● Work instruction: Would you return the data exactly as given, except for its pictures?

● Source material:
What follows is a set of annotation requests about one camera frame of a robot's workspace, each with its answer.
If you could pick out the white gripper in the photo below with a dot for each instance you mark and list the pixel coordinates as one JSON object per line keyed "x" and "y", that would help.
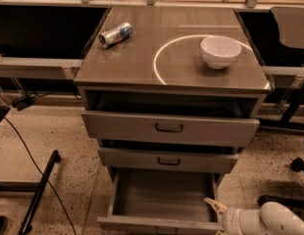
{"x": 232, "y": 219}

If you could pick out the grey bottom drawer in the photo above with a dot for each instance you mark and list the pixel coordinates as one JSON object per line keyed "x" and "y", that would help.
{"x": 159, "y": 202}

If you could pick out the grey drawer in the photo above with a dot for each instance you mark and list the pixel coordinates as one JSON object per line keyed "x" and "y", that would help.
{"x": 159, "y": 202}
{"x": 210, "y": 131}
{"x": 161, "y": 160}

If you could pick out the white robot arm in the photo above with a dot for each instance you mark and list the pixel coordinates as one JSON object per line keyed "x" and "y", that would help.
{"x": 270, "y": 219}

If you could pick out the grey middle drawer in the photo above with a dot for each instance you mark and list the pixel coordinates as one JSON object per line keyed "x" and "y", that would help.
{"x": 161, "y": 160}

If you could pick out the grey top drawer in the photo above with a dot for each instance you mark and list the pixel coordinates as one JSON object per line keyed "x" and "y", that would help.
{"x": 210, "y": 131}

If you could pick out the grey drawer cabinet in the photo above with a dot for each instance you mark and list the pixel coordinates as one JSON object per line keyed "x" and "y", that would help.
{"x": 159, "y": 70}

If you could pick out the white ceramic bowl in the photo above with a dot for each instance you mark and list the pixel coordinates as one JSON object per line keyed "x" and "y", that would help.
{"x": 219, "y": 52}

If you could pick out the crushed silver blue can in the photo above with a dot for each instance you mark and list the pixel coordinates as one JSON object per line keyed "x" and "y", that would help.
{"x": 115, "y": 35}

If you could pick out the grey chair backrest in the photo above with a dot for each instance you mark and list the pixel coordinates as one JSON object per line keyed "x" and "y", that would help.
{"x": 290, "y": 22}

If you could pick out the black shoe tip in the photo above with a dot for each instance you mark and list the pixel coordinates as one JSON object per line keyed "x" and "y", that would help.
{"x": 3, "y": 223}

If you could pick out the black stand leg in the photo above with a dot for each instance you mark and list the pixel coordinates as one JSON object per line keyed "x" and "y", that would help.
{"x": 36, "y": 187}

● Expected answer:
What follows is a set of annotation requests about one camera frame of a robot's workspace, each with its answer.
If you could pick out the white gripper in the photo below with a dot for each instance you mark and list the pixel coordinates as one JSON object per line keyed "x" and "y", that would help.
{"x": 232, "y": 219}

If you could pick out the grey bottom drawer in the photo above with a dot for each instance you mark and list the pixel coordinates as one JSON object per line keyed "x" and "y", that would help.
{"x": 159, "y": 202}

If you could pick out the grey drawer in the photo above with a dot for each instance you mark and list the pixel coordinates as one JSON object per line keyed "x" and "y", that would help.
{"x": 159, "y": 202}
{"x": 210, "y": 131}
{"x": 161, "y": 160}

If you could pick out the white robot arm in the photo above with a dot for each instance you mark and list the pixel coordinates as one JSON object per line keyed "x" and "y", that would help.
{"x": 270, "y": 219}

If you could pick out the grey middle drawer in the photo above with a dot for each instance you mark and list the pixel coordinates as one JSON object per line keyed "x" and "y", that would help.
{"x": 161, "y": 160}

If you could pick out the grey top drawer in the photo above with a dot for each instance you mark and list the pixel coordinates as one JSON object per line keyed "x" and "y", that would help.
{"x": 210, "y": 131}

If you could pick out the grey drawer cabinet in the photo above with a dot for each instance you mark and list the pixel coordinates as one JSON object per line keyed "x" and "y", that would help.
{"x": 159, "y": 70}

If you could pick out the white ceramic bowl in the photo above with a dot for each instance you mark and list the pixel coordinates as one JSON object per line keyed "x" and "y", that would help.
{"x": 219, "y": 52}

If you could pick out the crushed silver blue can in the photo above with a dot for each instance you mark and list the pixel coordinates as one JSON object per line keyed "x" and "y", that would help.
{"x": 115, "y": 35}

If you could pick out the grey chair backrest in the photo above with a dot for each instance you mark and list the pixel coordinates as one JSON object per line keyed "x" and "y", that would help.
{"x": 290, "y": 22}

If you could pick out the black shoe tip in the photo above with a dot for each instance you mark and list the pixel coordinates as one JSON object per line keyed "x" and "y", that would help.
{"x": 3, "y": 223}

If you could pick out the black stand leg in the photo above with a dot for each instance you mark and list the pixel coordinates as one JSON object per line keyed "x" and "y", that would help.
{"x": 36, "y": 187}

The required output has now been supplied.